Edge 520 will do that. I have one for nearly 2 years, now. In order to follow trails on the edge, you would have to upload them to the unit after downloading a .gpx from the maps. I'd recommend Trailforks over MTBProj, my own experience, and I'm a Regional Admin for Trailforks so I know the ins and outs. I seldom do routes on my 520 unless I'm riding unfamiliar territory. That's the beauty of TF, too. You can always access your place on the trail on a smartphone even without cell coverage if something goes awry on the 520 routes.

I should clarify that you can now build trail routes in Trailforks and download those routes so you can check them after building and confirming they are solid before uploading to the Edge 520. Lots of really cool features being added to Trailforks constantly like Printing your own maps, building routes, etc.


----------



## Harold (Dec 23, 2003)

While Trailforks does have better coverage in some areas (while mtbproject has better coverage in others), I have a major beef with Trailforks and avoid using it if at all possible because they were very shady when they were starting up by skimming data from other sites. I only found it because they skimmed data that I had put online for a trail system in Indiana. The guy who put it on there was from Vancouver. Not a chance he went to Indiana and GPSed the entire trail system in question. Turns out, he did something similar in a lot of other random states. Trailforks/Pinkbike employee, of course. So no, TF can kiss my @$$.

The Edge 520 will do what you ask, however. 

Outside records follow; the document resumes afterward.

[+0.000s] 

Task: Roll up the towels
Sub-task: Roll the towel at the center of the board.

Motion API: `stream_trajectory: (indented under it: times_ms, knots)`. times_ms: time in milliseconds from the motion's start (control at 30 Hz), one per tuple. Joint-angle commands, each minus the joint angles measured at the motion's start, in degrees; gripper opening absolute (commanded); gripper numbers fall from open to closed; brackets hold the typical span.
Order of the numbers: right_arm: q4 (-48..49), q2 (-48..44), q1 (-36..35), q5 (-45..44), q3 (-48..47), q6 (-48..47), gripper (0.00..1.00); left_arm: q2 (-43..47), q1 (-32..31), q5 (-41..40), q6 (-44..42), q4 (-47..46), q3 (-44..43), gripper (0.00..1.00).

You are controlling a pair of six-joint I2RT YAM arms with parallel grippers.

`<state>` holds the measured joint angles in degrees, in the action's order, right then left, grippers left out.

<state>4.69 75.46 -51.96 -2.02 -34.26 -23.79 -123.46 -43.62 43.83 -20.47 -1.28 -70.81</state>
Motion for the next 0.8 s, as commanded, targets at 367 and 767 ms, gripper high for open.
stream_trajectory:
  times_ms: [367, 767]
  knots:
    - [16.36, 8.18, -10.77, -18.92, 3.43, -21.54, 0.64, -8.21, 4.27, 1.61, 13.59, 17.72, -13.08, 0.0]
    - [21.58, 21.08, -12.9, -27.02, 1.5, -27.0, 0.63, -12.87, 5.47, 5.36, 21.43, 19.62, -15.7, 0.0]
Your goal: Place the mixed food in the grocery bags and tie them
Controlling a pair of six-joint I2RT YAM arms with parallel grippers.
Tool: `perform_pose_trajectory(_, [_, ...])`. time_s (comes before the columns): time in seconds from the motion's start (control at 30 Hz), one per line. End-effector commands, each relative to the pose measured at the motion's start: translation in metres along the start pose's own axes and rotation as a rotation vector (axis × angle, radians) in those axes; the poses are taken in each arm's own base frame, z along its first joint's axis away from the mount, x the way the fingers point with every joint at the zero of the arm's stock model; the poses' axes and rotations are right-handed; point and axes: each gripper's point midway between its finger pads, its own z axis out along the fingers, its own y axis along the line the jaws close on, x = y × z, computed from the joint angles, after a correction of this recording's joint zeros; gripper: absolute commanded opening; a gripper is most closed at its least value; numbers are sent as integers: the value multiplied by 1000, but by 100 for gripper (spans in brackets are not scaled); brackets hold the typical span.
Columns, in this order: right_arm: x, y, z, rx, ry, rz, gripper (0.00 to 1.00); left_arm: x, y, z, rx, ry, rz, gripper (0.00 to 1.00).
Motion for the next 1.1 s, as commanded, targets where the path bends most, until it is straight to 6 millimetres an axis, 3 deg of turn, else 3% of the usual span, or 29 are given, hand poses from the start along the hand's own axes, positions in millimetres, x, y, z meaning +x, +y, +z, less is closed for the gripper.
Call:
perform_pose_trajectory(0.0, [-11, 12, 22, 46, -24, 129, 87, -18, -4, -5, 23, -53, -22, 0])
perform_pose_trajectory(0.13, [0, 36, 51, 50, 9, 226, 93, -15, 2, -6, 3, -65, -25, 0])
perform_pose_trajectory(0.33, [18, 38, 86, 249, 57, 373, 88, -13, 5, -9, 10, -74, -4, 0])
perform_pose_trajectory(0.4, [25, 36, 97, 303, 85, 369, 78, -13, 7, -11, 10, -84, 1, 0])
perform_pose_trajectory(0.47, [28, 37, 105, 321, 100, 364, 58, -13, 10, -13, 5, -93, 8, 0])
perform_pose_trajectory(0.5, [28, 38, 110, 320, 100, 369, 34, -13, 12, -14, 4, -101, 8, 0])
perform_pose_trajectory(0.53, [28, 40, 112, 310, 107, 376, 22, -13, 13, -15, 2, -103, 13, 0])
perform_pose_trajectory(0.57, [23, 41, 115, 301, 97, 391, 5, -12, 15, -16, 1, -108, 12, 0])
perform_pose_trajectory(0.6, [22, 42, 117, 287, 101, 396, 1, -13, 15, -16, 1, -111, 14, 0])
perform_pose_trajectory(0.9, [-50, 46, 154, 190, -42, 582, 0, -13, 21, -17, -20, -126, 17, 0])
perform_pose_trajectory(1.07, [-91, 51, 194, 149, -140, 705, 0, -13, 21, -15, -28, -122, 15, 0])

I don't really care to navigate mtb trails with a GPS, though. Just doesn't work as well in practice even though it technically "works". Even a phone doesn't quite cut it. For times when I don't know the trail system, I have gone back to paper maps after experimenting with digital mapping on the trail. I'll do my route scouting at home on the computer and relate that to my paper map when possible. I only make use of digital maps on a ride when good paper ones don't exist. 

FWIW, zooming or panning the map on the Edge 520 is a serious pain.


----------



## Oh My Sack! (Aug 21, 2006)

Trailforks is a totally user-sourced system. If .gpx files on any mapping program are available for downloading, I fail to see the problem of someone taking the time to collect it to populate more areas for users. Whether an "employee" or not? I see little issue with that, also. Trailforks has a lot of "Super-Users" that are NOT employees but guys that are really interested in populating the mapping software and they put a great deal of time into it. I think it's an awesome system because it gives us all a chance to contribute the trails we know and gives us associations our own ability to improve on accuracy of mapping and control all the nuances of our trail networks through editing of track logs, poi's, and virtually every aspect of what the user sees on their mapping device. You come use TF here in my region of Central Coast California, I can assure you the trails are accurized, they're all properly connected tracks so they will route correctly, and I'm making improvements constantly to assure further accuracy. Anyway, if that issue got your goat, you're welcome to hang on to the grudge. I just don't see the rub. 'nuff said, I 'spose.


----------



## canadaka (Jun 25, 2010)

I say you can use both a Standalone GPS unit and Trailforks app. Depending on your trail network and riding style its sometimes nice to have a GPS unit like a Garmin Edge mounted to your bars so you don't have to stop to pull out the phone. The riding around where I live this isn't an issue, since we usually climb to the top, stop, put on pads, rest, then head down. So plenty of time to pull out a phone and check. But if your on more of an XC network with lots of intersections, its nice to keep the flow going and not stop.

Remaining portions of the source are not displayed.